А еще я танцую (Мурлева, Бонду) - страница 38

Я делюсь с ней вещами, о которых не говорил никогда и ни с кем, за исключением пары-тройки самых близких людей, и она поступает точно так же. Мы обмениваемся письмами практически ежедневно. Раз это доставляет нам обоим удовольствие, почему бы и нет?

Кроме того — важная деталь — у нее прекрасное перо. Она категорически отрицает наличие у себя какого бы то ни было литературного дарования, но я знаю массу коллег по писательскому цеху, которые в подметки ей не годятся. Она пишет просто, не стараясь произвести впечатление, и это мне очень нравится — как нравятся красивые женщины, не сознающие своей красоты. Понимаешь, о чем я? Разумеется, иногда ее заносит, и тогда она заявляет, что «писатели добывают сырье для своих книг из тех самых дыр в душе, откуда бьют родники наших страданий», или еще что-нибудь такое же неуклюжее и корявое, но этот пример — скорее исключение. Зато она может написать: «У меня за окном — только дождевые струи, нещадно колотящие по моим первым проклюнувшимся нарциссам. Глупые, они решили, что пришла весна, и вот им наказание». По-моему, здорово. Одним словом, она кажется мне естественной и незамаранной. Скорее уж я, набычив голову, проламываюсь сквозь частокол тяжеловесных фраз, от которых за милю несет литературщиной. К счастью, я всегда перечитываю написанное и умею себя править.

Ну хорошо, скажешь ты мне, ты переписываешься с женщиной, которая поверяет тебе свои тайны и отличается непосредственностью, ну и что?

А то, дорогой Макс, что что-то тут не клеится.

И у меня возникают сомнения. А касаются эти сомнения ее личности.

Аделина Пармелан (так ее зовут) излагает мне свою жизнь, свои трагедии (а ей и правда пришлось хлебнуть горя) и свои надежды. Рассказывает о себе и своей семье. Место действия — области, которых я или совсем не знаю (парижский пригород), или знаю плохо (департамент Сарта, где я бывал только в Ле-Мане, у вас в гостях). Звучит все это вполне правдоподобно и вроде бы заслуживает доверия. И я ей верю.

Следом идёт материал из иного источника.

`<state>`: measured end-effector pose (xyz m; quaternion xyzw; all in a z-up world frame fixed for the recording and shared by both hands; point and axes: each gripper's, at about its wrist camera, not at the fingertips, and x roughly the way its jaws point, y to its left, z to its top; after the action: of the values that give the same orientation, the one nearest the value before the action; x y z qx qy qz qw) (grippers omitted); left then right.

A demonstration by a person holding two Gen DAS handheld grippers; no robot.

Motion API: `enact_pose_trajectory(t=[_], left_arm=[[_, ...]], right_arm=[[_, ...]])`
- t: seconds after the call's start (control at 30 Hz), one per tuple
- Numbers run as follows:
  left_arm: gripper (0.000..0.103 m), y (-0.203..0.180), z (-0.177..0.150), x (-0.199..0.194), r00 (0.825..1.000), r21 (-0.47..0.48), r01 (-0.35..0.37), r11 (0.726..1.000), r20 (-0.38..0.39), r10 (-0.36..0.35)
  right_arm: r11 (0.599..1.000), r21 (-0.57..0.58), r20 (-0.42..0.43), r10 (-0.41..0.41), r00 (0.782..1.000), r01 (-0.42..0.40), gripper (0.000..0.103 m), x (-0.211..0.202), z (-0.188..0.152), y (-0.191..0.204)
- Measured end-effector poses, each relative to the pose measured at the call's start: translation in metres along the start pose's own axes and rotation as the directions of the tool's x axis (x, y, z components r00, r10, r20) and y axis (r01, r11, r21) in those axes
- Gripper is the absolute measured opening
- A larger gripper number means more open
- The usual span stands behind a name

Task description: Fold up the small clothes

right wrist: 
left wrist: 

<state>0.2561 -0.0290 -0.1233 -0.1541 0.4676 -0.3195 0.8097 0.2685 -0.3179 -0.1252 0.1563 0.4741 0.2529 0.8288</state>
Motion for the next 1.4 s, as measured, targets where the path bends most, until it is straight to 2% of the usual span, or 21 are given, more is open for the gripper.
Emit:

Но вот в одном из писем я вдруг натыкаюсь на такую фразу: «…я принялась наводить красоту. Это для меня серьезное испытание, почему я считаю себя уродиной, хотя кое-кто из мужчин и даже женщин старательно уверяет меня в обратном». Это итальянизм. Только итальянцы допускают такую ошибку: употребляют слово «почему» вместо выражения «потому что». Вера, как ты помнишь, несмотря на легкий акцент, говорила по-французски безупречно, но иногда делала именно эту ошибку, особенно если была рассержена или взволнована. Например, если ей не хватало аргументов в споре, она могла воскликнуть: «Черт побери! Это так, почему это так!» Мы с детьми подсмеивались над ней, но она никогда себя не поправляла, как будто желала во что бы то ни стало сохранить у себя во рту этот осколочек Италии, этот след своей жизни до переезда во Францию. А теперь вообрази, как у меня заколотилось сердце, когда в письме своей корреспондентки я вдруг встретил такой знакомый, а главное — такой характерный для Веры оборот.